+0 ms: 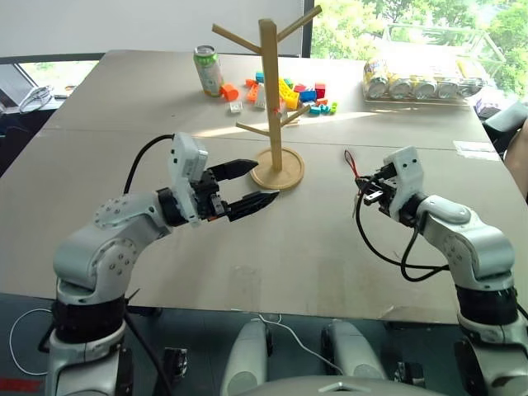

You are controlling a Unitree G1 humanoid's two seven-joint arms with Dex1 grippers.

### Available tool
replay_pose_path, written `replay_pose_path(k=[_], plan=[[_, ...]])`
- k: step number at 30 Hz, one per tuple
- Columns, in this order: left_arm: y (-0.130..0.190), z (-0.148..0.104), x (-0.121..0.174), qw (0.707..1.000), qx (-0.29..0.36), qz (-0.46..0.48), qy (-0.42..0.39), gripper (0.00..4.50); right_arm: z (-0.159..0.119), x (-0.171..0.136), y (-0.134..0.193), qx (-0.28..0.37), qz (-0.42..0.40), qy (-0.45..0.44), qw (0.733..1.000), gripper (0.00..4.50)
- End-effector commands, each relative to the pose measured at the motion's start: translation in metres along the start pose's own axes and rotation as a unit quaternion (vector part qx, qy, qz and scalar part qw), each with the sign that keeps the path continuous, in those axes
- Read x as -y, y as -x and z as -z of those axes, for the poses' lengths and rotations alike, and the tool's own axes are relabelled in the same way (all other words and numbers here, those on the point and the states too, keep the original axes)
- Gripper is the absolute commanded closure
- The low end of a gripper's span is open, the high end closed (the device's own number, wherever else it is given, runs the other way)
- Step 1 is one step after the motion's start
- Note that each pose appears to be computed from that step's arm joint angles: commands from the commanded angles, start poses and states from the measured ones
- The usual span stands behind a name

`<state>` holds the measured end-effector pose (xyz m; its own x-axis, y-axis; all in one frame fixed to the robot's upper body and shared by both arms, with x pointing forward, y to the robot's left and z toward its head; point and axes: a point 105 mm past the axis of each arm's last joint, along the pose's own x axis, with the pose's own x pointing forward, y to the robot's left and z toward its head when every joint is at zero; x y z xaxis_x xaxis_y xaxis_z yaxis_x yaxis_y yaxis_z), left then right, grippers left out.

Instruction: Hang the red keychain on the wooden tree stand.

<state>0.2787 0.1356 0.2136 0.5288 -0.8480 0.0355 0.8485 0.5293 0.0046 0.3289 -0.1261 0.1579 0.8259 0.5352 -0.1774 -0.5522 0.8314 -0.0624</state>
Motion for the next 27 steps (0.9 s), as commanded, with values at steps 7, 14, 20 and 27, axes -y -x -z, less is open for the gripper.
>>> replay_pose_path(k=[7,14,20,27], plan=[[0.008,-0.027,0.030,0.995,0.087,-0.051,0.014,0.00,-0.057,-0.052,0.012,0.181,-0.083,0.054,0.979,4.44],[0.016,-0.030,0.033,0.993,0.097,-0.067,0.024,0.00,-0.075,-0.068,0.007,0.232,-0.131,0.070,0.961,4.44],[0.018,-0.032,0.034,0.992,0.100,-0.069,0.028,0.00,-0.080,-0.083,-0.002,0.250,-0.169,0.097,0.948,4.44],[0.018,-0.035,0.037,0.991,0.108,-0.067,0.030,0.00,-0.089,-0.079,-0.018,0.262,-0.161,0.096,0.947,4.44]])
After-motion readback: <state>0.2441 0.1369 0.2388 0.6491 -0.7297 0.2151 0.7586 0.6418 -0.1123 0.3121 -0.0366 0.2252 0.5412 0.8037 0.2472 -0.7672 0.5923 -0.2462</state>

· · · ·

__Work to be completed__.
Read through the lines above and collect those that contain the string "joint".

__Output of the task__.
You are controlling a Unitree G1 humanoid's two seven-joint arms with Dex1 grippers.
- Note that each pose appears to be computed from that step's arm joint angles: commands from the commanded angles, start poses and states from the measured ones
`<state>` holds the measured end-effector pose (xyz m; its own x-axis, y-axis; all in one frame fixed to the robot's upper body and shared by both arms, with x pointing forward, y to the robot's left and z toward its head; point and axes: a point 105 mm past the axis of each arm's last joint, along the pose's own x axis, with the pose's own x pointing forward, y to the robot's left and z toward its head when every joint is at zero; x y z xaxis_x xaxis_y xaxis_z yaxis_x yaxis_y yaxis_z), left then right, grippers left out.

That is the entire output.